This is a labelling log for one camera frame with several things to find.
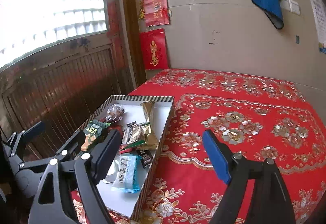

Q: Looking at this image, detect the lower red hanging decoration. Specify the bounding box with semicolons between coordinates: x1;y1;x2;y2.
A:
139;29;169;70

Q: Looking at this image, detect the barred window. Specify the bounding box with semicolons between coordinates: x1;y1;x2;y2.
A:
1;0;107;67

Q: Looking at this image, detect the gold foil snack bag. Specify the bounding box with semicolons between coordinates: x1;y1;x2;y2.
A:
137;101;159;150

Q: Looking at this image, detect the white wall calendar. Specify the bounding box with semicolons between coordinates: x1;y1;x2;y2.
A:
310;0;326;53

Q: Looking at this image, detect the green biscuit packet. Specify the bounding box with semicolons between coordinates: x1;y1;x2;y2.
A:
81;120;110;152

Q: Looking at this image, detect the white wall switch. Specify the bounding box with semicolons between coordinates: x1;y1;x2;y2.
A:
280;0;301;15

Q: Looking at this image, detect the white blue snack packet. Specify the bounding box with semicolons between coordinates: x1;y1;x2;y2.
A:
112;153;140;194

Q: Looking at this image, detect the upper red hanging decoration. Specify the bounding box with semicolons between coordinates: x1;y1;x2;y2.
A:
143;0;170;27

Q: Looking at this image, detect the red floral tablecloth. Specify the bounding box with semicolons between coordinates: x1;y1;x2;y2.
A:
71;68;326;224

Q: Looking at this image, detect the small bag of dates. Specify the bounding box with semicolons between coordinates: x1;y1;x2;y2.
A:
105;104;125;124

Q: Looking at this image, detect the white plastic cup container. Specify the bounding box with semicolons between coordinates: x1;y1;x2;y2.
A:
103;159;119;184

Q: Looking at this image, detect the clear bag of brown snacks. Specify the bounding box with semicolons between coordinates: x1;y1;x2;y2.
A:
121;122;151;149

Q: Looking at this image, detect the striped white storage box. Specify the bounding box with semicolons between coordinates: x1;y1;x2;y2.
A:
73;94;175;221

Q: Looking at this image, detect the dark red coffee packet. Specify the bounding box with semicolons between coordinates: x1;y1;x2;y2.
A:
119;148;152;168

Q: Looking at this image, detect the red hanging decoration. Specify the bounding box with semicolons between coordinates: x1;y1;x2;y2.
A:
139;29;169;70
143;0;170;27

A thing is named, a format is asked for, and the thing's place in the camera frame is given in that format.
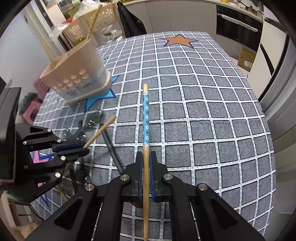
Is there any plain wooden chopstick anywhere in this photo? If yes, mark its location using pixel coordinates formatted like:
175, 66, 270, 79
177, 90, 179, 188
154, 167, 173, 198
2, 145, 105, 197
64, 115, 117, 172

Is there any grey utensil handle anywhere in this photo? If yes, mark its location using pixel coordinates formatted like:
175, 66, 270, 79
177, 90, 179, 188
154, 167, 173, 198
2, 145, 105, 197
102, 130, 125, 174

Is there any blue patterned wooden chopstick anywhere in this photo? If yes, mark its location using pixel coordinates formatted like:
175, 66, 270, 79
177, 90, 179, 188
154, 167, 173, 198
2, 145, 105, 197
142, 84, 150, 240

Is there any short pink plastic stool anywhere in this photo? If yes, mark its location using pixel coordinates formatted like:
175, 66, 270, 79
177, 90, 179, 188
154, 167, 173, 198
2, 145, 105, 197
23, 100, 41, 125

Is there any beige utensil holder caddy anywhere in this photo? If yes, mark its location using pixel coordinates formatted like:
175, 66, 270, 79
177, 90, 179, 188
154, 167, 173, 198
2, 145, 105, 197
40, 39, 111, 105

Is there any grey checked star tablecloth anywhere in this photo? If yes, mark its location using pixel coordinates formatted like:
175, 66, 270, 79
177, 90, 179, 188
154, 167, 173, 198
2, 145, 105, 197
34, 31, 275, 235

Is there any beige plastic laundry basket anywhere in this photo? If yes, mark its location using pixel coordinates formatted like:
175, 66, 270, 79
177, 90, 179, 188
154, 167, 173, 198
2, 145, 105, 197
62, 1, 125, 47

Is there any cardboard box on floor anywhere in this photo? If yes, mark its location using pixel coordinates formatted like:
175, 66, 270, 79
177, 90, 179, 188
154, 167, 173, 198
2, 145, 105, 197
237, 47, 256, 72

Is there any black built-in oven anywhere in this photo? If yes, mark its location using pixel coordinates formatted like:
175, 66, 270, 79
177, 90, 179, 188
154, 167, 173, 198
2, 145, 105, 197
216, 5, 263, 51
________________________
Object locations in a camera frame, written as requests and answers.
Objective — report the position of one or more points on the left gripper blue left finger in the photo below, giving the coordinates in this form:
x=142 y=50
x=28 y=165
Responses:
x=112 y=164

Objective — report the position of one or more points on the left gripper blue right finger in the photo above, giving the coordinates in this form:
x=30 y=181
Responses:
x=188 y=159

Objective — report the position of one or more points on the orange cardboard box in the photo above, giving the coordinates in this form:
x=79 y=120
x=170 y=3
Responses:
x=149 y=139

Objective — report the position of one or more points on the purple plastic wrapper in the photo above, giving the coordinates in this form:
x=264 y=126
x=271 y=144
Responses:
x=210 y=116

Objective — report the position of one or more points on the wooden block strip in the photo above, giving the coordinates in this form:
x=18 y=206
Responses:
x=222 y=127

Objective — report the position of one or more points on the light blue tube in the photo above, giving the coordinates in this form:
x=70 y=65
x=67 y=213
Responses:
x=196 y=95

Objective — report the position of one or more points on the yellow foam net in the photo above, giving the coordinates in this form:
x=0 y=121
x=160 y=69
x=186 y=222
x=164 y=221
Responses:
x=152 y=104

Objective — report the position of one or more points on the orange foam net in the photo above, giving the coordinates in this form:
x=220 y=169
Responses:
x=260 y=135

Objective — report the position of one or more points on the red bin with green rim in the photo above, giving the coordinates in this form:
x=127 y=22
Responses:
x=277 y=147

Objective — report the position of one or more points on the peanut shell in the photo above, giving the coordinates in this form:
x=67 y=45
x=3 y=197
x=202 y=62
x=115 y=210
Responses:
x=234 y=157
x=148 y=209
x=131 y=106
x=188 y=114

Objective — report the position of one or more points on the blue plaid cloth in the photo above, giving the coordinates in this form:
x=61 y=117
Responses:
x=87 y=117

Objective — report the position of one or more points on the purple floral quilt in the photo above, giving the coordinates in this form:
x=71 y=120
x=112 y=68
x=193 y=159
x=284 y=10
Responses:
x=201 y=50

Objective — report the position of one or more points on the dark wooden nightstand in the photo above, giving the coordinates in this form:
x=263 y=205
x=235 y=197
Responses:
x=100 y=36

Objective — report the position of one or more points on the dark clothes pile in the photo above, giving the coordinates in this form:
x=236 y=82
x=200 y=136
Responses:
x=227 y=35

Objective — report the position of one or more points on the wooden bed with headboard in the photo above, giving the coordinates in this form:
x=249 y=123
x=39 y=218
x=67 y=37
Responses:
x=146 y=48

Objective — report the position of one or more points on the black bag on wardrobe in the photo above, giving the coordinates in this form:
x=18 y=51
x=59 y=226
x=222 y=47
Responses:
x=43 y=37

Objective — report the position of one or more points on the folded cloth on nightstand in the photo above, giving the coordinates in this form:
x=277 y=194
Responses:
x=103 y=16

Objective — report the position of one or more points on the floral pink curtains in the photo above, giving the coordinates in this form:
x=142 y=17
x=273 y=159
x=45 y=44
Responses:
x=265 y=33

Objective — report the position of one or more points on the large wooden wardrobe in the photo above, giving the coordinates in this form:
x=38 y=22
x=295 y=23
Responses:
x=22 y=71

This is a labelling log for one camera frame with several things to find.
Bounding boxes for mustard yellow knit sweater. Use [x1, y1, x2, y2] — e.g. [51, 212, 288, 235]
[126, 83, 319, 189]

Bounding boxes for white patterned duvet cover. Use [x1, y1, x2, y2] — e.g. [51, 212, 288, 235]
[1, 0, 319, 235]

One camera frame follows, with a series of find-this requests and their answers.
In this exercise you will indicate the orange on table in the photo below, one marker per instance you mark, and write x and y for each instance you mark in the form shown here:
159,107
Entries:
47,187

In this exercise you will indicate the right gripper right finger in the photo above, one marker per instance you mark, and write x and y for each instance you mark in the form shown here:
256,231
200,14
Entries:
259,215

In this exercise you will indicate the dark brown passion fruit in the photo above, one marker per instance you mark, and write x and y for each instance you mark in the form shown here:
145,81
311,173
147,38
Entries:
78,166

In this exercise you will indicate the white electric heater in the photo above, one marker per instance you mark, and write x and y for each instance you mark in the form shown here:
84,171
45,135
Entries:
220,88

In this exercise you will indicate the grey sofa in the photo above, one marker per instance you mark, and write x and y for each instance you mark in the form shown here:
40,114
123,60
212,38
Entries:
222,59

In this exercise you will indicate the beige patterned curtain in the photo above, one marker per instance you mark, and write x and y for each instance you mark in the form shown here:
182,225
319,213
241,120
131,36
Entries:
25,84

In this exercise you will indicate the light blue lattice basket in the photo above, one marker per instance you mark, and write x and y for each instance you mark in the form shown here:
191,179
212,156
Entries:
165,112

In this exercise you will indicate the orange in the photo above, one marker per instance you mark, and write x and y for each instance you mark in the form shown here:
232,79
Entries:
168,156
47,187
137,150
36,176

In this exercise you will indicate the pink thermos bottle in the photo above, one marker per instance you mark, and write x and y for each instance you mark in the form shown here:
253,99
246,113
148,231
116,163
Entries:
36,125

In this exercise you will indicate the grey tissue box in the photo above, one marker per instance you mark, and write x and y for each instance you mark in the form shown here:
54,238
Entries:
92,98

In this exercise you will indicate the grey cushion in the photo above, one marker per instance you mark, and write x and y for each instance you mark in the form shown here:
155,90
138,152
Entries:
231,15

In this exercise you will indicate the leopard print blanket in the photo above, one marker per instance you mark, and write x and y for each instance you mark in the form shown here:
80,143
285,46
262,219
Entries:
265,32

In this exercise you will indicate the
________________________
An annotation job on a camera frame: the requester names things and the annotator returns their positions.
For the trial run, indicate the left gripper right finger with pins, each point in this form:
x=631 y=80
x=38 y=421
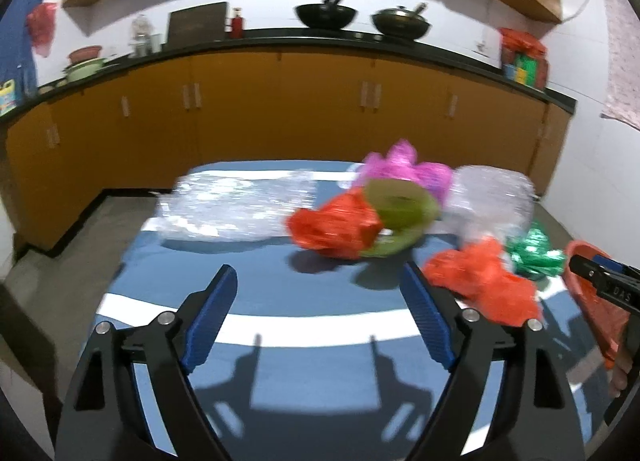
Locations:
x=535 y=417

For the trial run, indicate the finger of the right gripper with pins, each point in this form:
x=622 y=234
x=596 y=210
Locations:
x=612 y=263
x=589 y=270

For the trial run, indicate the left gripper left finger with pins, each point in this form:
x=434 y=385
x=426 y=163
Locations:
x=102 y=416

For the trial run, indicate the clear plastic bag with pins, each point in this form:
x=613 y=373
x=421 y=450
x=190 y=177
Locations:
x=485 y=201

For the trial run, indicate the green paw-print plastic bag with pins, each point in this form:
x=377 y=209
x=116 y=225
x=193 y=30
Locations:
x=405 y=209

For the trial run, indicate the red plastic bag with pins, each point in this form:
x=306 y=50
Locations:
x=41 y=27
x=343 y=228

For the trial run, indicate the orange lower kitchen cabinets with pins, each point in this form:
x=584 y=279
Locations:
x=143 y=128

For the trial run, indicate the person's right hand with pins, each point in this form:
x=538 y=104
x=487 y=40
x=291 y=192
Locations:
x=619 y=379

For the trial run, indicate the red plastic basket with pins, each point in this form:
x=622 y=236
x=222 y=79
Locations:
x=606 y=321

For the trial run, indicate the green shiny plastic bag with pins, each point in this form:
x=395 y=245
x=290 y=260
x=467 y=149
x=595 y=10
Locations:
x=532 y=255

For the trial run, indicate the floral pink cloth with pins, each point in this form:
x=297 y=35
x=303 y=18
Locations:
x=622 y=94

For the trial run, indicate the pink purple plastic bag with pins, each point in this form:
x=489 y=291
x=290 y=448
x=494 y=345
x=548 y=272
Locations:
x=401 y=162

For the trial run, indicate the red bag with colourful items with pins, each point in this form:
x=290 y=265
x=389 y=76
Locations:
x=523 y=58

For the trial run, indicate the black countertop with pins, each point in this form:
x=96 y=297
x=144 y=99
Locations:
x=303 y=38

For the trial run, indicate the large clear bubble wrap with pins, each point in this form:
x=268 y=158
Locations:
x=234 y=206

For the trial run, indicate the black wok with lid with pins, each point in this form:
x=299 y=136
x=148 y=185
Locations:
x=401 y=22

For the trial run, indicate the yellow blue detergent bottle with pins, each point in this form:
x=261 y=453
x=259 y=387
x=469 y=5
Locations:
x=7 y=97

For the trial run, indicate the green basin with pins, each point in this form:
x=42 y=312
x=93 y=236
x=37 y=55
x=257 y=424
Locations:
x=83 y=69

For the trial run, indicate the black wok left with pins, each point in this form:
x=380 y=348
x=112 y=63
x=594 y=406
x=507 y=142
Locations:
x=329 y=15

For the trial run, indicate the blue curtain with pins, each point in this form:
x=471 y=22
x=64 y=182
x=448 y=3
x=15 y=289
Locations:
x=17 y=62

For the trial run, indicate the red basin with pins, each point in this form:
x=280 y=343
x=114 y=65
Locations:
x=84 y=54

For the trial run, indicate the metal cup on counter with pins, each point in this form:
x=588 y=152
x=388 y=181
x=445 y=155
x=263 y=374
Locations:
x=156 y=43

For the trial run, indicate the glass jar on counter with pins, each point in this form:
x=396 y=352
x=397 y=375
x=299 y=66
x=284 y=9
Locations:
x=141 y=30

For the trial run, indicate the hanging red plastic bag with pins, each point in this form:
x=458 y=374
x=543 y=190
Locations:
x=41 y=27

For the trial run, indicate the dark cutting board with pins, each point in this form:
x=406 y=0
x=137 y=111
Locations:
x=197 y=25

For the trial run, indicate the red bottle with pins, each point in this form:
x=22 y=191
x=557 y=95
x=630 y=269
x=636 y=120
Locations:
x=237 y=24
________________________
What the exercise asks:
Each line in the data that holds the string "beige" should be found and copied.

Expected output:
Is there any beige utensil holder caddy anywhere in this photo? If yes, mark its location using pixel coordinates formatted like:
Is there any beige plastic laundry basket anywhere in this photo? If yes, mark its location using pixel coordinates formatted like:
In this exercise you will indicate the beige patterned curtain in the photo above, one marker per instance you mark, and write x and y for each instance you mark in the form shown here:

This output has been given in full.